TASK PROMPT: Work out how many lines in the listing below include the word "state"; answer with the number alone.

(MATERIAL PROVIDED begins)

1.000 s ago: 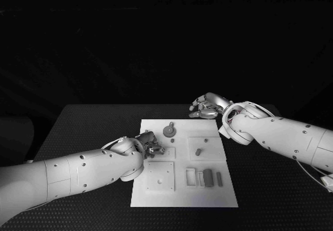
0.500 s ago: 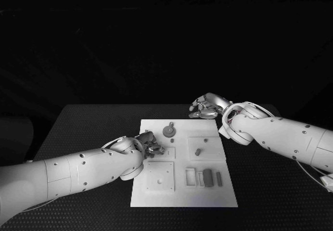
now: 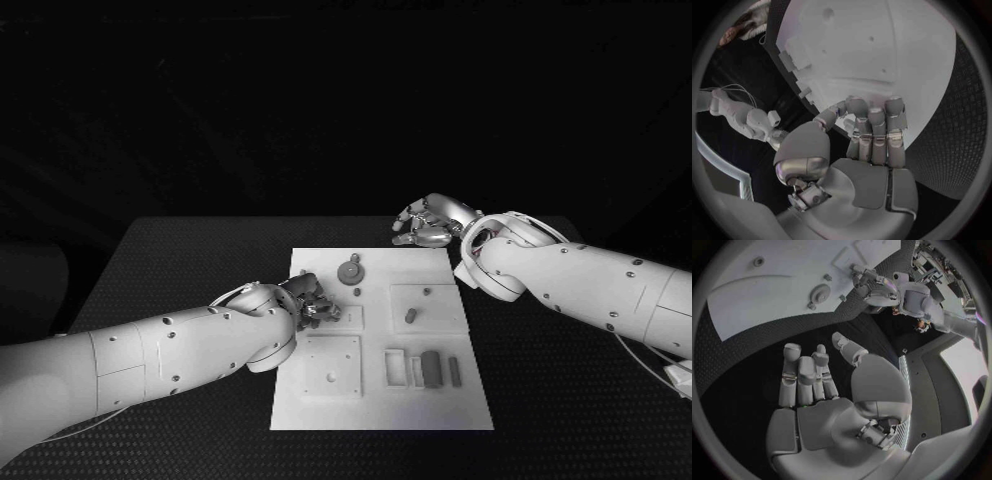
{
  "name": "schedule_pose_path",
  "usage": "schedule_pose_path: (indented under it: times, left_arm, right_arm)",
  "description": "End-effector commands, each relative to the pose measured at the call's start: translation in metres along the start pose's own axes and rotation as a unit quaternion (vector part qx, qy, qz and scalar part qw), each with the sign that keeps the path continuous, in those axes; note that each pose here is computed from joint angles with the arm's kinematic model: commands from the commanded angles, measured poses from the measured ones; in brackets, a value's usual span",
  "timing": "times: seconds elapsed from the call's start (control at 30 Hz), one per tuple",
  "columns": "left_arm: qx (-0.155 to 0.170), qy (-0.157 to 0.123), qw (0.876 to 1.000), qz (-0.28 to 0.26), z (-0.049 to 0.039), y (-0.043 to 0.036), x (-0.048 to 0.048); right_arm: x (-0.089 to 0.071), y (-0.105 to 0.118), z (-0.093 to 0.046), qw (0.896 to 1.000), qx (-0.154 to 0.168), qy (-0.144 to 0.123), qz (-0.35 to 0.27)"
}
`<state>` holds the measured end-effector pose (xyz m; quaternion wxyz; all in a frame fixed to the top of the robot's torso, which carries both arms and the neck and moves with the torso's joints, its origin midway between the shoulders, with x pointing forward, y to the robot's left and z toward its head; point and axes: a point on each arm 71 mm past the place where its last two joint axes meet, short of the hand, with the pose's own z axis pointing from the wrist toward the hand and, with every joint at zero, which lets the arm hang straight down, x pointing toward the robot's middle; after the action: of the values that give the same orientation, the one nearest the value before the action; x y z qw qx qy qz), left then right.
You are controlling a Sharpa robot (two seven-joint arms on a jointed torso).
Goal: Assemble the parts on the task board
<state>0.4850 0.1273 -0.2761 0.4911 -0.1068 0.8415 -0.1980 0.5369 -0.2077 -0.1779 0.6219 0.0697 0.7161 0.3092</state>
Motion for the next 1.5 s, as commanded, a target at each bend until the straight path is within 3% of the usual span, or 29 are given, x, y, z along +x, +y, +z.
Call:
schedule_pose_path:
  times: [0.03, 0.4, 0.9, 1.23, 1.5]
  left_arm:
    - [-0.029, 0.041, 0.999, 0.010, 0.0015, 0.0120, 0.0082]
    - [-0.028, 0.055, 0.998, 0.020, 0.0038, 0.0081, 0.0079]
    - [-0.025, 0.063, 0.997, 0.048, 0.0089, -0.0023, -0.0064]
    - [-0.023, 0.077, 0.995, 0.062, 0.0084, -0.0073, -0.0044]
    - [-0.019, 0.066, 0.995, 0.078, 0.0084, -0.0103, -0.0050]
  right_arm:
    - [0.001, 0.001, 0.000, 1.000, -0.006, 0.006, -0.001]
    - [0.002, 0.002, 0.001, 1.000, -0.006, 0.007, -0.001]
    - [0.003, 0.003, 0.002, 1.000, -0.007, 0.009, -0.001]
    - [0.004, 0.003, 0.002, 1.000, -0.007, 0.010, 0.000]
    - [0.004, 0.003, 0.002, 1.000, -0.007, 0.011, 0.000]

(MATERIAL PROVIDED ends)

TASK RESULT: 2